Bob--

Thoria melts at about 3600 K.  It would erode pretty fast at 5000 K.  So the 
time that is pretty fast would be seconds to minutes for a reasonable thick 
block of thoria.   
Iridium Oxide or just iridium melt at a lower temperature.  Not may substances 
have a melting point above 3500 K.

Bob Cook
From: Bob Higgins 
Sent: Friday, February 05, 2016 10:49 AM
To: vortex-l@eskimo.com 
Subject: Re: [Vo]:Re: BLP demo video

My take on the curves shown after slide 49 is that they were showing evolution 
of the spectrum.  As the machine and Ag vapor gets hotter and hotter, the 
spectrum will begin to be dominated/overwhelmed by blackbody radiation.  What 
is heated to those temperatures is Ag vapor.  I am not sure exactly what you 
mean by "lasts very long at that temperature" (I presume you mean doesn't 
melt), but I think the answer is that we are talking about a vapor (gas) of Ag. 
 Plasmas are commonly at that temperature.

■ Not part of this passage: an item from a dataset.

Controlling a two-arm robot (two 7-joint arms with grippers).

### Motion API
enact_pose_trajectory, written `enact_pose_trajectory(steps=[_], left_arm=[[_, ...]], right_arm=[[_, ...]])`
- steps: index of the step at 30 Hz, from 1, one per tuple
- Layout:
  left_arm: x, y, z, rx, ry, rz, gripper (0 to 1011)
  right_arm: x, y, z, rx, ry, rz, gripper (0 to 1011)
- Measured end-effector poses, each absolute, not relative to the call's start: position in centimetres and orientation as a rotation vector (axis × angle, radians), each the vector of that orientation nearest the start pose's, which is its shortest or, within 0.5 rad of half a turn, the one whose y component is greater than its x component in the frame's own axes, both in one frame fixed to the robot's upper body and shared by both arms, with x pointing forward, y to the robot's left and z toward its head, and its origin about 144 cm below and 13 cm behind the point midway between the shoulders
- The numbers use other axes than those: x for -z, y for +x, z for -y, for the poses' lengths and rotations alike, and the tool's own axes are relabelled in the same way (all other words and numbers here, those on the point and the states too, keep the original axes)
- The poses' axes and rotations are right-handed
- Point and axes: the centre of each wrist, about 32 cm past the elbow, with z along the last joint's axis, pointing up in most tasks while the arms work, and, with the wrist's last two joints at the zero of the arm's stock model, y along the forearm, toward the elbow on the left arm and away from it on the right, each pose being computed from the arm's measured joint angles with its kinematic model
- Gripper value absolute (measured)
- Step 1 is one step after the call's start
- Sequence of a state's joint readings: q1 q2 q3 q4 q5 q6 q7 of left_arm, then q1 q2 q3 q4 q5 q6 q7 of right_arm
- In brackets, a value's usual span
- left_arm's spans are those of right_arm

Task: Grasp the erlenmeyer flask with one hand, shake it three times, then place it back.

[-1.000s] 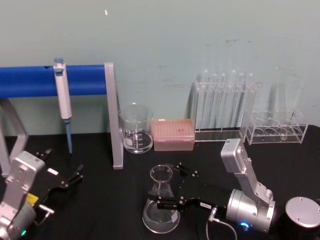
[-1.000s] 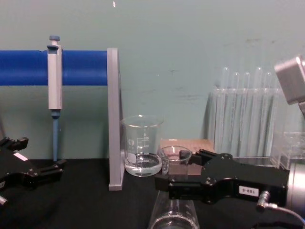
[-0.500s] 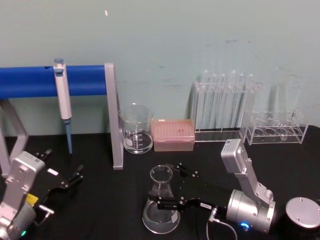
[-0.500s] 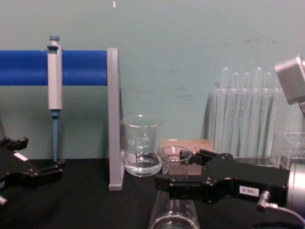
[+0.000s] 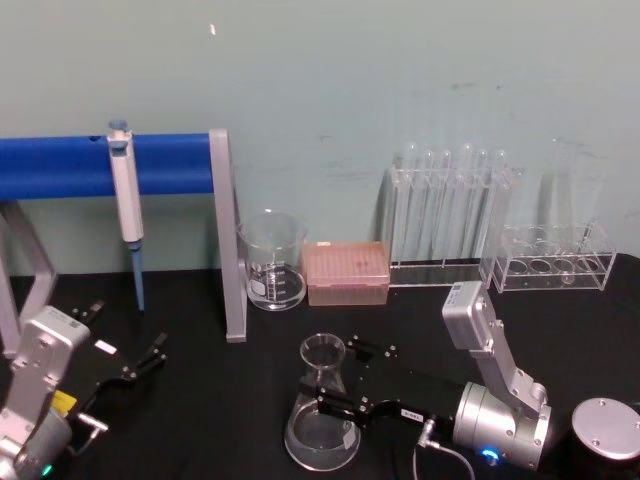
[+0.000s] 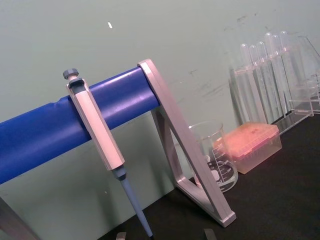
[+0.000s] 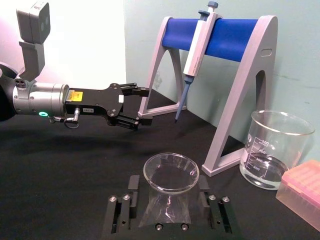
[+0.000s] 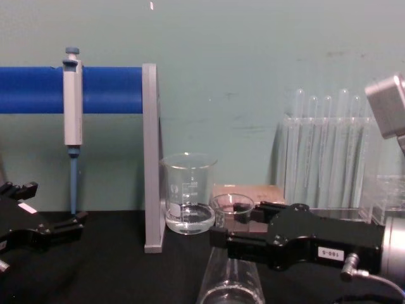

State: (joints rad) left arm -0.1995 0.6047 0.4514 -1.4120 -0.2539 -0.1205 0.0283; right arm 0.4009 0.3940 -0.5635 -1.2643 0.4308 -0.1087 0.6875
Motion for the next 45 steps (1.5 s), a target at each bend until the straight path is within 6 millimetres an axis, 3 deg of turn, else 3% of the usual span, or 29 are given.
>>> enact_pose_trajectory(steps=[7, 10, 45], left_arm=[[-113.98, 48.86, -30.96, -1.248, 0.304, 0.285, 1001], [-113.98, 48.86, -30.97, -1.248, 0.305, 0.285, 1001], [-113.98, 48.86, -30.97, -1.248, 0.304, 0.285, 1001]], right_arm=[[-115.06, 54.01, 22.54, 0.506, -0.094, 0.051, 508], [-115.06, 54.01, 22.54, 0.505, -0.094, 0.051, 452], [-115.17, 53.88, 22.54, 0.503, -0.07, 0.043, 449]])
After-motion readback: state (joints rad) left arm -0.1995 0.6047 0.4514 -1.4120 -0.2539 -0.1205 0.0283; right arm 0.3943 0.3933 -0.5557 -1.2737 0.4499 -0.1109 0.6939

I said that the 10V source has a capability of generating up to 10eV effects 
which correspond to 124nm minimum wavelength photons.  In the chart 49 you can 
see the spectrum from the photons cut-off before reaching down to 124nm.  This 
spectrum is from the emissions of the silver+H2O in the arc before being 
overwhelmed by the vapor around it that is very hot.  A 10eV electron or a 
124nm photon is not enough to ionize the inner shells of Ag, even if it is a 
vapor.  Another thing to consider is drawing a Stephan-Boltzmann curve over the 
UV portion of the radiation below that cuts off just before reaching down to 
124nm.  The temperature for such a curve would be about 6000K.  Even at 6000K, 
you don't produce blackbody photons at 124nm.  My point here being that the 
soft x-ray spectra are not explained by the temperature (even of 6000K) or 10eV 
possible excitations from the 10V.


OTOH, Karabut has published papers about the generation of laser-like x-ray 
photons in systems capable only of lower energy transitions.  It could be a 
hydrino signature, but that was not Karabut's conclusion, nor that of Peter 
Hagelstein who has a theory for what is happening in Karabut's experiments.

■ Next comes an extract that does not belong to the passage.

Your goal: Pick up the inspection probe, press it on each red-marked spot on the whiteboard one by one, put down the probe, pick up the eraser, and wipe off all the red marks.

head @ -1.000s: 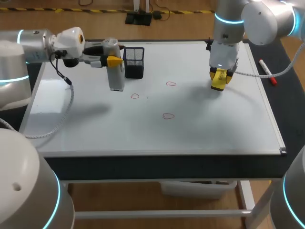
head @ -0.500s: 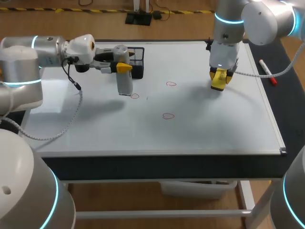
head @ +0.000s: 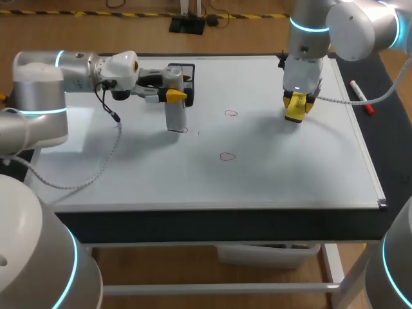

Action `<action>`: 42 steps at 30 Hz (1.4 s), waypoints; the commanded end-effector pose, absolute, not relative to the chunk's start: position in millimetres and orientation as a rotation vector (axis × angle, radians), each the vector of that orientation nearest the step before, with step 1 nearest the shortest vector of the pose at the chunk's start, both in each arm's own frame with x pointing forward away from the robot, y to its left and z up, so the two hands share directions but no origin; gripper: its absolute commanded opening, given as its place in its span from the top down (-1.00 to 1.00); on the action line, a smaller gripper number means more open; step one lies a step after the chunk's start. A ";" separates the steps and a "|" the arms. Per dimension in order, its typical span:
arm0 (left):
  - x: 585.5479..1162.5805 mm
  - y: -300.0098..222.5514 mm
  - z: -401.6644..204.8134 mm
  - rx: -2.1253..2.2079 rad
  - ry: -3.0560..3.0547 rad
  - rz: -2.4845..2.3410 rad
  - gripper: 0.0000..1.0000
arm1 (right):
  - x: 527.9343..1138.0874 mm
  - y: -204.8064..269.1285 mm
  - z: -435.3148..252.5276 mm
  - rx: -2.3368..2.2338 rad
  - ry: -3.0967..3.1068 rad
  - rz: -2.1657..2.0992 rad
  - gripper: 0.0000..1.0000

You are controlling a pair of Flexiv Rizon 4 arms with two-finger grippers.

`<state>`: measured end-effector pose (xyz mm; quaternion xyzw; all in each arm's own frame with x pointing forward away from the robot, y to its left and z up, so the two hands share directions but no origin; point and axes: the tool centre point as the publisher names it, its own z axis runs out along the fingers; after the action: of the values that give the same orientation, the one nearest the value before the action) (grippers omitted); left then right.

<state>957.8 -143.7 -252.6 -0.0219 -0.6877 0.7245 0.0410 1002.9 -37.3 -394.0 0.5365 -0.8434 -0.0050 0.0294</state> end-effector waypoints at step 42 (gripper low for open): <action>966.7 -153.6 -274.6 -0.051 -2.116 2.199 1.00 | 1004.1 -37.4 -392.7 1.654 -2.596 -0.010 1.00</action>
<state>964.7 -152.8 -272.8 -0.0148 -0.6948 0.7177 0.0433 1002.9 -37.3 -394.0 0.5365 -0.8434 -0.0050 0.0294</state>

On Fri, Feb 5, 2016 at 10:30 AM, Bob Cook <frobertc...@hotmail.com> wrote:

  Bob--

  Look at slides that follow #49—like about  57 and 60  or so.  The first is a 
multi-colored spectrum of some different runs I believe in Nano meters up to 
about 500.  And the second is a calculated spectrum for a black body for 5000 D 
Kelvin.  Note that the multi-colored graph shows each run of the colored lines 
turning into a black body spectrum for about 5000 D K.

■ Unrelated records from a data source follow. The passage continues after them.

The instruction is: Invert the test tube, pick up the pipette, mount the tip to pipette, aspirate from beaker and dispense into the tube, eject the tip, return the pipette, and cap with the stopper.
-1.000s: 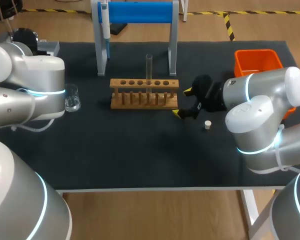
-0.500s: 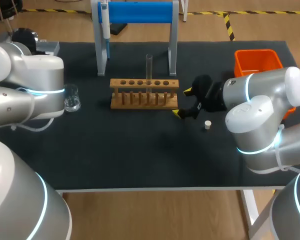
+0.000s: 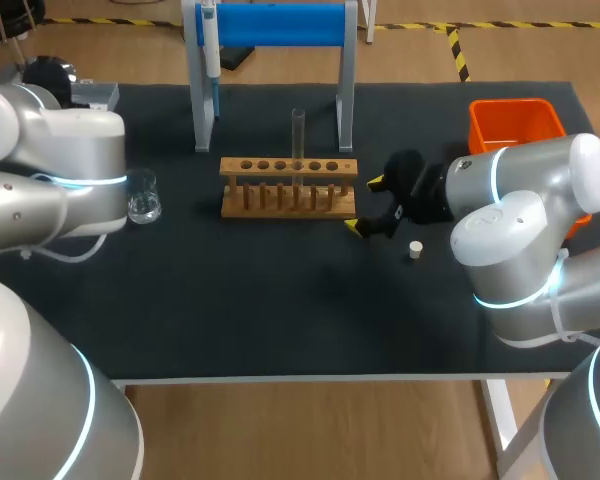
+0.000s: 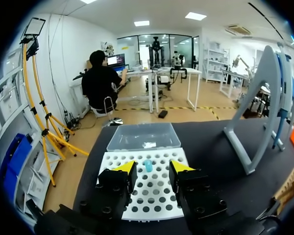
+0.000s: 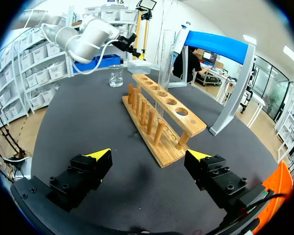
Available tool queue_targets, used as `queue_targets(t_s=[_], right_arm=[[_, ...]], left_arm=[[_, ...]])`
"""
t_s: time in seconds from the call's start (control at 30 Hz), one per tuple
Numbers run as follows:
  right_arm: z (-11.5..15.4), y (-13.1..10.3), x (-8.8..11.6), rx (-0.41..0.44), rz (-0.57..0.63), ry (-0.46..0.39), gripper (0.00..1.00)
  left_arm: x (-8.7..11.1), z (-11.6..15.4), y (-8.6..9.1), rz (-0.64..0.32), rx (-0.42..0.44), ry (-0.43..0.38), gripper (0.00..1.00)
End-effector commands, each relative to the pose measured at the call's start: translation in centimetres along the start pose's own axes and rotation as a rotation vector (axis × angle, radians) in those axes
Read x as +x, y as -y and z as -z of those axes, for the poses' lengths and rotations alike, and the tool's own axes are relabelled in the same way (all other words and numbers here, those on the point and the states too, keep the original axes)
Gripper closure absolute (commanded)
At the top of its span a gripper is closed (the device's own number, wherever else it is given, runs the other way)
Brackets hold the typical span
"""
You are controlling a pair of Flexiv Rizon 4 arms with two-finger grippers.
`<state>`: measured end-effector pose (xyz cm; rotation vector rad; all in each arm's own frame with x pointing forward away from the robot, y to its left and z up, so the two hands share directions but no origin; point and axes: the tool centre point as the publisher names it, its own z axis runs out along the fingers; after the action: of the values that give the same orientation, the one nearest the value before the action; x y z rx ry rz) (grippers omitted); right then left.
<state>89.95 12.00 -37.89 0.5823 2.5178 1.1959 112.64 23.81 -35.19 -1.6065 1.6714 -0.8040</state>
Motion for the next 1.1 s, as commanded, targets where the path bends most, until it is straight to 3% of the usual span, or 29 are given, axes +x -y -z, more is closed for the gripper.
queue_targets(t_s=[0.03,1.1], right_arm=[[0.15,-0.06,-0.06,0.004,0.000,-0.003,0.00],[0.15,-0.06,-0.06,0.004,0.000,-0.003,0.00]], left_arm=[[-0.10,-0.64,0.03,-0.002,-0.007,-0.002,0.58],[-0.06,-1.36,0.37,0.030,0.003,-0.006,0.59]])
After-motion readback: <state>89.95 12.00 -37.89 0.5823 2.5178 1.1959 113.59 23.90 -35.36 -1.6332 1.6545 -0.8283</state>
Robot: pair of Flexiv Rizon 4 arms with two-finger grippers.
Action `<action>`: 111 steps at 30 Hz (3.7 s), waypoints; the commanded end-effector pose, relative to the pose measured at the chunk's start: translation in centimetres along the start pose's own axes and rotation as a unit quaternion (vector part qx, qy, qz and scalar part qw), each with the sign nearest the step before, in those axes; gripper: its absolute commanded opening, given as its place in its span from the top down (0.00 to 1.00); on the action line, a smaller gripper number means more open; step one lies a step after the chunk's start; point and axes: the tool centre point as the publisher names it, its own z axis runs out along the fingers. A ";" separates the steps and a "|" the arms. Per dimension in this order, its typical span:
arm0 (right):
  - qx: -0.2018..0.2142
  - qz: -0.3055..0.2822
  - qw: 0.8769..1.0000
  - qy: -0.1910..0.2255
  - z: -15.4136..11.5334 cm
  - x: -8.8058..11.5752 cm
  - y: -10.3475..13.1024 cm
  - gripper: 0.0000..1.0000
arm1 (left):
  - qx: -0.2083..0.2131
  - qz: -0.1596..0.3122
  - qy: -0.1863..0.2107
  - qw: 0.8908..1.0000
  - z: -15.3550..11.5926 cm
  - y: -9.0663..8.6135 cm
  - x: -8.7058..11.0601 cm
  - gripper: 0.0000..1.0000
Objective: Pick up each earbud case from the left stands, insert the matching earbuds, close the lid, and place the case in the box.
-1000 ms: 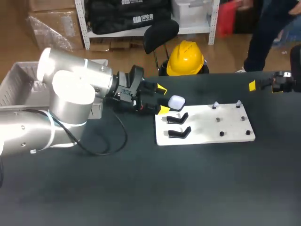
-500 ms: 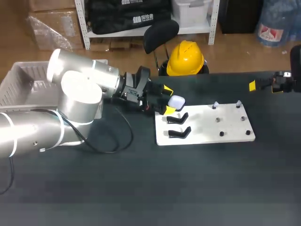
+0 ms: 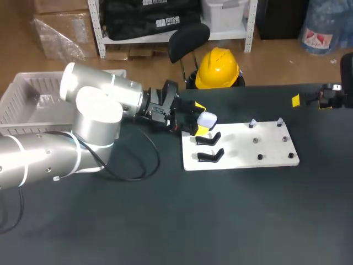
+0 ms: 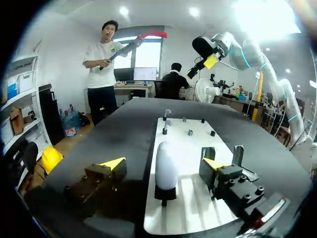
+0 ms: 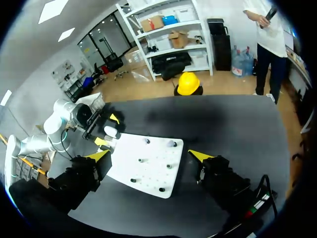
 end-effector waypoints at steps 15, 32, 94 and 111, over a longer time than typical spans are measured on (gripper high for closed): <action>-0.001 0.000 1.000 0.000 0.0 0.0 -0.1 0.00 | 0.015 -0.006 0.003 1.000 1.0 0.9 0.3 0.18; -0.001 0.000 1.000 0.000 0.0 0.0 -0.1 0.00 | 0.014 -0.009 0.010 1.000 1.2 0.5 0.6 0.35; -0.056 -0.037 0.997 0.040 3.1 -0.8 6.1 0.00 | -0.003 0.083 -0.022 0.996 1.1 -3.3 -9.2 1.00; -0.086 -0.046 0.992 0.085 6.4 -0.6 9.0 0.00 | 0.020 0.134 -0.043 0.990 2.3 -5.3 -12.8 1.00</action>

  If some material stands 5000 D K for any length of time, I would like to know 
what it is.  May Iridium oxide or some heavy trans-uranium oxide.   I do not 
think thoria lasts very long at that temperature?  Maybe it is a metal hydrino 
compound 

  Bob Cook

  From: Bob Higgins 
  Sent: Friday, February 05, 2016 8:03 AM
  To: vortex-l@eskimo.com 
  Subject: Re: [Vo]:BLP demo video

  Thank you, Axil, for this link.  It is slide 49, in particular to which I am 
making reference.  In this slide you can see the soft x-ray set of lines around 
20-60nm, and another set of deep UV lines from 120-300nm.  What I was saying is 
that the band from 120-300nm is explain-able from the 10V source, capable of 
providing 10eV direct excitation, while the lines from 20-60nm are harder to 
explain.  In fact, it is hard to measure this spectrum ... I wonder what he 
used to measure it.




  On Fri, Feb 5, 2016 at 8:31 AM, Axil Axil <janap...@gmail.com> wrote:

    Dear Dave, 

    This may help

    
http://brilliantlightpower.com/wp-content/uploads/pdf/TechnicalPresentation1.8.16.pdf


    These are the slides used in the demo

    Slide 53 and/or 57 are what you might need to see what you want.